Only 1 woman in the study by de Jong and colleagues was prescribed tranexamic acid. There are data to suggest that tranexamic acid is safe with anticoagulation, as well as studies of its use in settings that carry a high risk of VTE, which have not reported an increase in thrombosis with its use.⁶ More data on patients on anticoagulation are needed.

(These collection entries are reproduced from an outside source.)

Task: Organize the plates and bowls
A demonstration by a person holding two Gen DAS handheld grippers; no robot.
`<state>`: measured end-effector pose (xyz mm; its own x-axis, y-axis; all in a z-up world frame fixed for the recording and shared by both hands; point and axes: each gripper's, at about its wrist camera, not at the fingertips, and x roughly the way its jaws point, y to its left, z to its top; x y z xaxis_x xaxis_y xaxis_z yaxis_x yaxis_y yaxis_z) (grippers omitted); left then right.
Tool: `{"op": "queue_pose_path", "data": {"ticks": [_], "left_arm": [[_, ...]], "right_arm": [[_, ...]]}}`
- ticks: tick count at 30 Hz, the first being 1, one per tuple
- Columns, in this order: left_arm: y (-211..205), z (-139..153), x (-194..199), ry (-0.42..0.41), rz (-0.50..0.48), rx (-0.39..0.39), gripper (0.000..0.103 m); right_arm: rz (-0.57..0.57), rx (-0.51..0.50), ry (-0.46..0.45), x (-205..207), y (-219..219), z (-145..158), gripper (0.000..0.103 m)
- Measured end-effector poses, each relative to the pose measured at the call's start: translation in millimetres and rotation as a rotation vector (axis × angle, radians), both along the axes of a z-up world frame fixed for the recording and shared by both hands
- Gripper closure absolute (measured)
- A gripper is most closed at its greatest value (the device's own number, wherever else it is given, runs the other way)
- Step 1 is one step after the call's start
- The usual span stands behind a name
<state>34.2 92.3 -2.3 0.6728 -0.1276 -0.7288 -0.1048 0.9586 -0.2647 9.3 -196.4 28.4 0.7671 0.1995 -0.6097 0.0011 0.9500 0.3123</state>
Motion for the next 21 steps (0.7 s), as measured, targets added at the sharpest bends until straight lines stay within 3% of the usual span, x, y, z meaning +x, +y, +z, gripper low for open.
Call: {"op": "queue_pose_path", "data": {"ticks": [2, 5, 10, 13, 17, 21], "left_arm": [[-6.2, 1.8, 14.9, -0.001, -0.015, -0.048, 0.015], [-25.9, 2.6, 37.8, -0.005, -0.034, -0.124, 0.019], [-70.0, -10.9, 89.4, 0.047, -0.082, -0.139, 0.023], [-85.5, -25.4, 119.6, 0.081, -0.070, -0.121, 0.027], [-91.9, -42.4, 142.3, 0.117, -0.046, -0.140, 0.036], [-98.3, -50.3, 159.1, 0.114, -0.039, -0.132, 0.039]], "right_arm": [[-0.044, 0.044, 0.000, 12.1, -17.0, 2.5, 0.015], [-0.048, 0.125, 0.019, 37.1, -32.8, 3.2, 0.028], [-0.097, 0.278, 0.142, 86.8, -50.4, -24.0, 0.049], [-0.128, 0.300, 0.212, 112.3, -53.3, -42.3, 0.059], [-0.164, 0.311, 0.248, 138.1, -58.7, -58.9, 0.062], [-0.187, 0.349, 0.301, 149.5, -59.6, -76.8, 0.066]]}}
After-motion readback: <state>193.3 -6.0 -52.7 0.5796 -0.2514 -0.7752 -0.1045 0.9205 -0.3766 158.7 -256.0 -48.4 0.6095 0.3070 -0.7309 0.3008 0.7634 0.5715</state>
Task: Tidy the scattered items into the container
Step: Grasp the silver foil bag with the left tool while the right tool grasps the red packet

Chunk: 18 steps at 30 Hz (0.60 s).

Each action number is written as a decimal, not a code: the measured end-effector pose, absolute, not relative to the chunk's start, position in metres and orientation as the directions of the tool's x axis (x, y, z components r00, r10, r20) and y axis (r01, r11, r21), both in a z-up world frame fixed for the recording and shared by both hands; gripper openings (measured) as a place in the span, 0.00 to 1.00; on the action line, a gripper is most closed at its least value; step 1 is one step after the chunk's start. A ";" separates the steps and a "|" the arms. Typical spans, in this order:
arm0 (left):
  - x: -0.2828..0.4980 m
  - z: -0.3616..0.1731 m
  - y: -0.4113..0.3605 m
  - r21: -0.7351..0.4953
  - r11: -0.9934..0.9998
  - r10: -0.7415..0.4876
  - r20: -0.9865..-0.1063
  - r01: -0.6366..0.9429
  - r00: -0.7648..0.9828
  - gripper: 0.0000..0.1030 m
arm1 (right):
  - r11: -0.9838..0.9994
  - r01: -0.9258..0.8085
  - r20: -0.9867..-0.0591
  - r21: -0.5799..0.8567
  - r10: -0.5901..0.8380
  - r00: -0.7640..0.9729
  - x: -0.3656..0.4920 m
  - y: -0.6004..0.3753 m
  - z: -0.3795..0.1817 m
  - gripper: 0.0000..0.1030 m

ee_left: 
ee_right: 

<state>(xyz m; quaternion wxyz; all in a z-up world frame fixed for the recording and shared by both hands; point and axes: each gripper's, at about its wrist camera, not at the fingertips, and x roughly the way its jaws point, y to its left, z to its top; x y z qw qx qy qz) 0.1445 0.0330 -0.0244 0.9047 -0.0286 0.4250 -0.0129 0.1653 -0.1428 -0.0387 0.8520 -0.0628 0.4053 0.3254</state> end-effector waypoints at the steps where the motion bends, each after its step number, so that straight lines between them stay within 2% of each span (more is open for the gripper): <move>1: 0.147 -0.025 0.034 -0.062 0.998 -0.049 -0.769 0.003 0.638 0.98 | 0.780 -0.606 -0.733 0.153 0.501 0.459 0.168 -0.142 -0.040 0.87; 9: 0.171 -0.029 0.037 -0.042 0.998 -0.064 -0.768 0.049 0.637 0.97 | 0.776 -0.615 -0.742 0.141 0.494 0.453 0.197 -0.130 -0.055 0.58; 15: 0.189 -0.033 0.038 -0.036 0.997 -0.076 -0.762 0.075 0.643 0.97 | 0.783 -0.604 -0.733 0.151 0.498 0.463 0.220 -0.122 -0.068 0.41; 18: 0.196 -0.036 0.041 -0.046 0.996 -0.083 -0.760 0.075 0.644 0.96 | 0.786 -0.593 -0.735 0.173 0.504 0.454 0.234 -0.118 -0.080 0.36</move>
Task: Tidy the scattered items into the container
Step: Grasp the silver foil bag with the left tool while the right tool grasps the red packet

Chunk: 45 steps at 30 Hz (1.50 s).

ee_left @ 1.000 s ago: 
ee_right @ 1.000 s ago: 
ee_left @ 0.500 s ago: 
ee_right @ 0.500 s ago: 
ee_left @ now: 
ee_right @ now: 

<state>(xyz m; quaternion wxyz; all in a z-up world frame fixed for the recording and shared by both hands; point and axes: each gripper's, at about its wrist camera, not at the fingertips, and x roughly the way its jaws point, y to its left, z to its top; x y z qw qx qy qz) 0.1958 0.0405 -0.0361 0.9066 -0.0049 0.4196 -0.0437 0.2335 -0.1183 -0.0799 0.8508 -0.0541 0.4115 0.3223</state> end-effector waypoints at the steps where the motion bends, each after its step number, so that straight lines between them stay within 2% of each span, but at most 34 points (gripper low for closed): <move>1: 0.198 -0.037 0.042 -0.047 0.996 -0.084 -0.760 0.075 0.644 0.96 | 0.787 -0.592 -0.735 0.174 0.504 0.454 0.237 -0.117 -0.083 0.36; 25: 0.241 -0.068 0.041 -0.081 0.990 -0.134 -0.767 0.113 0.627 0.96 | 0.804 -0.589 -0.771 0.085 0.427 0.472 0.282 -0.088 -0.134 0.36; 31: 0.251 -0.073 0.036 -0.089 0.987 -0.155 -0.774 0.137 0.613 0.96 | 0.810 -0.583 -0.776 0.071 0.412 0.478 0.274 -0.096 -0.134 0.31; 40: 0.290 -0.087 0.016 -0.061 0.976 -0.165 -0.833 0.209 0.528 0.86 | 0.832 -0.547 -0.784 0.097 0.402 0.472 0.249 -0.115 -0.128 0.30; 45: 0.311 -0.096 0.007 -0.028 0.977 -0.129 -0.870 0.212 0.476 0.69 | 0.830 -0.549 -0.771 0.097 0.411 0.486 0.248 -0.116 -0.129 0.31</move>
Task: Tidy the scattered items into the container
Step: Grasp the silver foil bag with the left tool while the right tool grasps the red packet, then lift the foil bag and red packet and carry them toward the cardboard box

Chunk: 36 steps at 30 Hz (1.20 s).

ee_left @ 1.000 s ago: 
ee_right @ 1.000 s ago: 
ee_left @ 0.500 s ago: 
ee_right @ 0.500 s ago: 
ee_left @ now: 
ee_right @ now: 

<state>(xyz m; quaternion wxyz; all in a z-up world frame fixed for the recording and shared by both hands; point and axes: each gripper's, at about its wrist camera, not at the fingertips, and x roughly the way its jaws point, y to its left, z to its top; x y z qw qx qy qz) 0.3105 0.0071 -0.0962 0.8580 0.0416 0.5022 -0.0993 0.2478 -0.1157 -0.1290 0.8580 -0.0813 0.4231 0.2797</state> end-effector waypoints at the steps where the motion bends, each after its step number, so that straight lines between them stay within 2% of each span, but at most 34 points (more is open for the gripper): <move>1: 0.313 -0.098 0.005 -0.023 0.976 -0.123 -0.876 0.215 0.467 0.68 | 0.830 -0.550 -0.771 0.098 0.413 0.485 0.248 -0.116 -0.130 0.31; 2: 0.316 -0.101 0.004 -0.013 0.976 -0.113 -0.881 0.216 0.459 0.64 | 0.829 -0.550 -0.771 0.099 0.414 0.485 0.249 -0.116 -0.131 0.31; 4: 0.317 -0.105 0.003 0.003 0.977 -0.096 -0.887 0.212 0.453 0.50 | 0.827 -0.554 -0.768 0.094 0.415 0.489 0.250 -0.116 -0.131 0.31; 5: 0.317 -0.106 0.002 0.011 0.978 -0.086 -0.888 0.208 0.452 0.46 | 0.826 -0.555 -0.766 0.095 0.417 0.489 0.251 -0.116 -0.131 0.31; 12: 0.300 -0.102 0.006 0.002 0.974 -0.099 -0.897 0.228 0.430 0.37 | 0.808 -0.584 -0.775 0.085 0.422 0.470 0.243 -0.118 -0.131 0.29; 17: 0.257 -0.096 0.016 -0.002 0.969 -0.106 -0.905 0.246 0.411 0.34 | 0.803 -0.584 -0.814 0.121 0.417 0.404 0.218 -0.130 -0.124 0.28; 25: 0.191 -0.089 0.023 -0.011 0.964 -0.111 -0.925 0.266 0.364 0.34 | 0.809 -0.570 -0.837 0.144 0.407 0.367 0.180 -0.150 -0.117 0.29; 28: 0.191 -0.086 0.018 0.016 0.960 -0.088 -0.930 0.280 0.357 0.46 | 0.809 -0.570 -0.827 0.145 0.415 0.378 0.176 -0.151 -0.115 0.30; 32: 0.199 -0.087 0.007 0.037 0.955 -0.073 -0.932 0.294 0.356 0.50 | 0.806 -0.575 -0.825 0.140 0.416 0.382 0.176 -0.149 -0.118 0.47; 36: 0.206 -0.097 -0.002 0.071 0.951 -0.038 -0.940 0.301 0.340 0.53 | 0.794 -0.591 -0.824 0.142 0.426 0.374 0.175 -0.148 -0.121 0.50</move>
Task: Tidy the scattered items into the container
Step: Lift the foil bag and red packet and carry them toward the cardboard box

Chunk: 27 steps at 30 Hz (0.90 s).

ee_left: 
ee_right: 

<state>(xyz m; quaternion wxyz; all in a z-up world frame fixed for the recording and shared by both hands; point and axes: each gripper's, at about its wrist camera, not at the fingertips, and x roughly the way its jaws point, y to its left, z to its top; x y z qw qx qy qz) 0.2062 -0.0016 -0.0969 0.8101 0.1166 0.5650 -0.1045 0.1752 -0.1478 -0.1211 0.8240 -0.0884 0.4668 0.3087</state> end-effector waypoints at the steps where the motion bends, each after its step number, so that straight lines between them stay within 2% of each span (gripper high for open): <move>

The negative impact of AUB on the health and QoL of individuals with inherited bleeding disorders, notably von Willebrand disease and disorders of platelet function, is well documented.² AUB is also reported in women and girls with hemophilia A or B and rare factor deficiencies,³ consistent with an impact similar to what would be seen in those prescribed anticoagulation. HMB impacts physical health by producing iron deficiency, anemia, and the need for treatments that may have side effects. In individuals with bleeding disorders, HMB is documented to have a significant impact on QoL with more days lost from school or work, increased rates of depression, and worse scores using validated measures of QoL compared with individuals without HMB.² While useful in identifying individuals with underlying bleeding disorders,⁷ in the study by de Jong and colleagues, the International Society on Thrombosis and Haemostasis (ISTH) bleeding assessment tool did not correlate with AUB. However, it may still be useful in screening for underlying bleeding disorders in women and girls with bleeding symptoms in addition to HMB.

Menstrual bleeding has been recommended as a vital sign given its impact on the health and well-being of individuals who menstruate.⁸ We must be better at designing studies of anticoagulants that collect prospectively defined data on menstrual blood loss, as well as other reproductive tract bleeding such as hemorrhagic ovarian cysts and secondary postpartum hemorrhage. Recommended definitions of relevant clinical bleeding for use in studies have focused on new bleeding⁹ and do not capture well worsening of normal bleeding, such as with regular menstruation.

Further research is needed to define optimal anticoagulant choice and management for individuals who menstruate. For now, when initiating anticoagulation in our clinical practices, we must educate our patients about the risk of heavier menstrual blood loss, ask them about their menses before and after initiating anticoagulation, initiate treatment for HMB as needed, and monitor them for iron deficiency and other associated sequelae.

Conflict-of-interest disclosure: B.A.K. declares no competing financial interests.